» **PROBLEM TO SOLVE**: From the entries below, output the line with "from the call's" and each following line up to and including the line with "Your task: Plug", exactly as written.

» **RECORDS**:
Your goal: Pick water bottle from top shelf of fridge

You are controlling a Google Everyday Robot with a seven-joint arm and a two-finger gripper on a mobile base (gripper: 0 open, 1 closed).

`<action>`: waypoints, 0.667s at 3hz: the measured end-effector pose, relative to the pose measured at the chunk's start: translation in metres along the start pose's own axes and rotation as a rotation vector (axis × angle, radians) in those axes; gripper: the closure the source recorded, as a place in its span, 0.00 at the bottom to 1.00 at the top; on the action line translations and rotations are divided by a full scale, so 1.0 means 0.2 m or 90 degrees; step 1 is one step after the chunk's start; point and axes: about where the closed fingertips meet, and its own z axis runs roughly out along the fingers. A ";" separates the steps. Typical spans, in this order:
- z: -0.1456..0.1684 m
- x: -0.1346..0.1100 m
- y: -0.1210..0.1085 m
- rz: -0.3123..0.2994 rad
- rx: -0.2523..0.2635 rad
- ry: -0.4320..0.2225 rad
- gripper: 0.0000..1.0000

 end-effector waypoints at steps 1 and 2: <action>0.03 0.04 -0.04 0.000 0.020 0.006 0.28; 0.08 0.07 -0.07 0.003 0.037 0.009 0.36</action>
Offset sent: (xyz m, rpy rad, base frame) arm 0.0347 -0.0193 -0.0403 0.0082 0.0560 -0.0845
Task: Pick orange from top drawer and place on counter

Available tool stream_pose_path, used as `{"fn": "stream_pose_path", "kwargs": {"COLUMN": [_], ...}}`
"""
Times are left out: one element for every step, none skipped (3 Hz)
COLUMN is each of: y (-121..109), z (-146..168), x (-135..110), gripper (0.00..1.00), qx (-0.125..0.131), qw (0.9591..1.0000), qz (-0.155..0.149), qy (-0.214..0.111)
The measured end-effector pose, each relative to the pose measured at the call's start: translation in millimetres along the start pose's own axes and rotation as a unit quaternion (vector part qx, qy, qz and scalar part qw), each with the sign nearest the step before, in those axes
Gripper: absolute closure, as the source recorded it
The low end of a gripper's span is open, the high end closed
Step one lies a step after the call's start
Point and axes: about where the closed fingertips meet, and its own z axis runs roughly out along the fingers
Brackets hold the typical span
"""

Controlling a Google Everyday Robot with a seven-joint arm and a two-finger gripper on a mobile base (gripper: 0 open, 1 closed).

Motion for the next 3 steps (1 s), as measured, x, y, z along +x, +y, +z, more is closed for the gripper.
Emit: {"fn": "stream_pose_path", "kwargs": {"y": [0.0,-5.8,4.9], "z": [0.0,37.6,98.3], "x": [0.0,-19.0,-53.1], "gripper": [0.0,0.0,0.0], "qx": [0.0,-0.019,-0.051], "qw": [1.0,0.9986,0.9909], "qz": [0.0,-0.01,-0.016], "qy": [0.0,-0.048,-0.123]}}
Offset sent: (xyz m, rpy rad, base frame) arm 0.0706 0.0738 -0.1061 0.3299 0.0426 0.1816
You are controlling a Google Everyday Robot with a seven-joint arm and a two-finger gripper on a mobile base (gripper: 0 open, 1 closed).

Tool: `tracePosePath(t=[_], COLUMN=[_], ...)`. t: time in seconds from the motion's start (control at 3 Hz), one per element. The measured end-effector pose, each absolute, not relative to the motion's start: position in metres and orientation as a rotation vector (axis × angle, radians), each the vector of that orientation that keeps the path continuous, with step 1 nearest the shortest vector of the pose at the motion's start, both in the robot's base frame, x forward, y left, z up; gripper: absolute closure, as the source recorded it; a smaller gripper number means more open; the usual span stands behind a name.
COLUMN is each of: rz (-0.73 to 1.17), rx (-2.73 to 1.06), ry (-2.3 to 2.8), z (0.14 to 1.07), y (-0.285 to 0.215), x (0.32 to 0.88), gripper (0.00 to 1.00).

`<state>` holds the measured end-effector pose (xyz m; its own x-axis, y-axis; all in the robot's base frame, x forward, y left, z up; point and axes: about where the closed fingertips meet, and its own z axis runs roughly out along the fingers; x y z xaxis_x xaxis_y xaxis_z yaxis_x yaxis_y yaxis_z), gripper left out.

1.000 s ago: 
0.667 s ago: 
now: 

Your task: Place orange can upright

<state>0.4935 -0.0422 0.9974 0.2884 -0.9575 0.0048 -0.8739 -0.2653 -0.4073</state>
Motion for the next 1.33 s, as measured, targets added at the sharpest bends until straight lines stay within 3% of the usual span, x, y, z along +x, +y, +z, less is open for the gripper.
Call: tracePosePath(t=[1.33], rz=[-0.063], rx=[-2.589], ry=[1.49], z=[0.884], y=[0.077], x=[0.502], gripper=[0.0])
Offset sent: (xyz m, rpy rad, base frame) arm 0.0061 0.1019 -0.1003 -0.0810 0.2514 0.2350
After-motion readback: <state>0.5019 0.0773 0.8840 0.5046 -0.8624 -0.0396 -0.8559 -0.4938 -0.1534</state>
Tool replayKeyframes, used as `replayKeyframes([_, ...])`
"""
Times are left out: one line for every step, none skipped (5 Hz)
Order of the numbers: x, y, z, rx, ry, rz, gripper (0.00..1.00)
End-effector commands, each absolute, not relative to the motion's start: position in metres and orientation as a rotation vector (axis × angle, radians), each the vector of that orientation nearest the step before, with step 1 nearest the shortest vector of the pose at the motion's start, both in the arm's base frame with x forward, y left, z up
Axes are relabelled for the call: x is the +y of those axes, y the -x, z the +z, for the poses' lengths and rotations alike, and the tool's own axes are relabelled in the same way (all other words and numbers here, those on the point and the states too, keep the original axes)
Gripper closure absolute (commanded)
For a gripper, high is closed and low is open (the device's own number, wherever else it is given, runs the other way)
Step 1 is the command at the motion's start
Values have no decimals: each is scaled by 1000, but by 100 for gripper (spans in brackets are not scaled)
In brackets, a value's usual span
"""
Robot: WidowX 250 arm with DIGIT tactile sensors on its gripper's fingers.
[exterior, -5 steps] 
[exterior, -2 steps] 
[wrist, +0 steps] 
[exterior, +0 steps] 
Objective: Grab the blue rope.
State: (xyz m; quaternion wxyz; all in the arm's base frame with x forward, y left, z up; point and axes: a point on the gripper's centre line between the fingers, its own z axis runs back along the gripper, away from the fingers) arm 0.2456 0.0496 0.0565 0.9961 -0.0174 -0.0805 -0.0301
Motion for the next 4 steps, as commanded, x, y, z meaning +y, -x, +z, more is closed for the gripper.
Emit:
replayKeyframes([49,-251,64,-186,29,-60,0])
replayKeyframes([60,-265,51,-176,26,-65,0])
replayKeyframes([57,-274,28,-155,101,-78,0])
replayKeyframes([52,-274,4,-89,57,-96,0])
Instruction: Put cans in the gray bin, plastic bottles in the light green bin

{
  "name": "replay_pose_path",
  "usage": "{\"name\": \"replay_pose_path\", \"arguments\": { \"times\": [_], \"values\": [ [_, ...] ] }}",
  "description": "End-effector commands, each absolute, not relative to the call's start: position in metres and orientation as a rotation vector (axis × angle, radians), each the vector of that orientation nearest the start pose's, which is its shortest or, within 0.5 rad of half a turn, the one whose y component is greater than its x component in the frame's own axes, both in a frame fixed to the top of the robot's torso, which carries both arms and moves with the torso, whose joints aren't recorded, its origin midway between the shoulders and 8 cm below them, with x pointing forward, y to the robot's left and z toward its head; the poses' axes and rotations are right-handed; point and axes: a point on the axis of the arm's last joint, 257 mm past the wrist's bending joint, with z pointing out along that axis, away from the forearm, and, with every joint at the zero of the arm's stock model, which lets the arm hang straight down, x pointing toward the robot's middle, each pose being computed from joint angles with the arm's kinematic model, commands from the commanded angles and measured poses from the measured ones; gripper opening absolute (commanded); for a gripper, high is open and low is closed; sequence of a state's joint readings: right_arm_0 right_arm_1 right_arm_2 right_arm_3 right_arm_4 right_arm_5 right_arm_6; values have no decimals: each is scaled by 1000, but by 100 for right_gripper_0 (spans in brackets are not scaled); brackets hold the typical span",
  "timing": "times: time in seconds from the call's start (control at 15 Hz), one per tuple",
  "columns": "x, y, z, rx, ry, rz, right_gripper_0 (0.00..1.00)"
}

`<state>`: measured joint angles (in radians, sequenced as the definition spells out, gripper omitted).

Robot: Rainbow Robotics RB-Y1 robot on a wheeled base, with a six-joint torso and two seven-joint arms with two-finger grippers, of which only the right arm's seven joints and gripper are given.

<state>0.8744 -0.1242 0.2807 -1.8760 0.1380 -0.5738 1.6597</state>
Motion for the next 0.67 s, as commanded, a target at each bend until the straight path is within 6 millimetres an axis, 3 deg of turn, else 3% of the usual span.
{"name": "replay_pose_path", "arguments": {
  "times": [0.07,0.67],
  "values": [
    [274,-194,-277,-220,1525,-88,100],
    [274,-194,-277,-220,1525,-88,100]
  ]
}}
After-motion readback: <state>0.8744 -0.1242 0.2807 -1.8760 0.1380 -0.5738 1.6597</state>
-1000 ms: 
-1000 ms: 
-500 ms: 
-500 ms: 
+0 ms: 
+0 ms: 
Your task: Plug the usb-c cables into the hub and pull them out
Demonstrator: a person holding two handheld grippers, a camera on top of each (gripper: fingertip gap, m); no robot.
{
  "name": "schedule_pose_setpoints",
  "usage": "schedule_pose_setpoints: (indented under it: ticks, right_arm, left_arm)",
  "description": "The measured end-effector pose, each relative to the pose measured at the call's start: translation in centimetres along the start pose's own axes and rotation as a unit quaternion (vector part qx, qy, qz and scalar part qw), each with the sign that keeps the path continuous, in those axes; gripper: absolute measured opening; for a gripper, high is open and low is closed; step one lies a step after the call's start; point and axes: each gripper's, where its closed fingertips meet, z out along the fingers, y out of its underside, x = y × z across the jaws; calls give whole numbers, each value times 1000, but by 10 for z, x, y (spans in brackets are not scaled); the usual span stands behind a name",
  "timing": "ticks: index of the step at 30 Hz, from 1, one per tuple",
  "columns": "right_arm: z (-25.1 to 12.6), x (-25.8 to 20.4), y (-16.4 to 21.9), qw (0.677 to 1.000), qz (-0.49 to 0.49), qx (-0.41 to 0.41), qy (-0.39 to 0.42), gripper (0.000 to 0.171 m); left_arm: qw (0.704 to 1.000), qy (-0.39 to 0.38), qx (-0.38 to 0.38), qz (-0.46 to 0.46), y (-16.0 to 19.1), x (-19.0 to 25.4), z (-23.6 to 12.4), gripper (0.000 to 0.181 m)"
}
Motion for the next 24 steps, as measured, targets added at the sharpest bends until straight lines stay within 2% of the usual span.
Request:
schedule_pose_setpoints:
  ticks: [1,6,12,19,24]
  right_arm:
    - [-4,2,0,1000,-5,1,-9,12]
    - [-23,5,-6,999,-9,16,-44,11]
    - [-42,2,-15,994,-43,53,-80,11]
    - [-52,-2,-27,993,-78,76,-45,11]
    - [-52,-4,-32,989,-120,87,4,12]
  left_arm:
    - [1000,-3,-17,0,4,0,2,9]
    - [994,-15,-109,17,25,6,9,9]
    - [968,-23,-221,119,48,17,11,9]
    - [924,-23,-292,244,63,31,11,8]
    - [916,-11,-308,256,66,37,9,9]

» **RESPONSE TO THE TASK**:
  "timing": "times: time in seconds from the call's start (control at 15 Hz), one per tuple",
  "columns": "x, y, z, rx, ry, rz, right_gripper_0 (0.00..1.00)"
}

`<state>`: measured joint angles (in radians, sequenced as the definition spells out, gripper omitted).

Robot: Rainbow Robotics RB-Y1 robot on a wheeled base, with a six-joint torso and two seven-joint arms with two-finger grippers, of which only the right arm's seven joints and gripper are given.

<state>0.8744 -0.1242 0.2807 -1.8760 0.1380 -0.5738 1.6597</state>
Motion for the next 0.67 s, as commanded, a target at each bend until the straight path is within 6 millimetres an axis, 3 deg of turn, else 3% of the usual span.
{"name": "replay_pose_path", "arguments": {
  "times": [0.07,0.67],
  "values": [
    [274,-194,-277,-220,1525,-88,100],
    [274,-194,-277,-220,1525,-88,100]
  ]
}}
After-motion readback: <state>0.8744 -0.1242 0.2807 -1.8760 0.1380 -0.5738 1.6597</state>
-1000 ms: 
-1000 ms: 
-500 ms: 
-500 ms: 
+0 ms: 
+0 ms: 
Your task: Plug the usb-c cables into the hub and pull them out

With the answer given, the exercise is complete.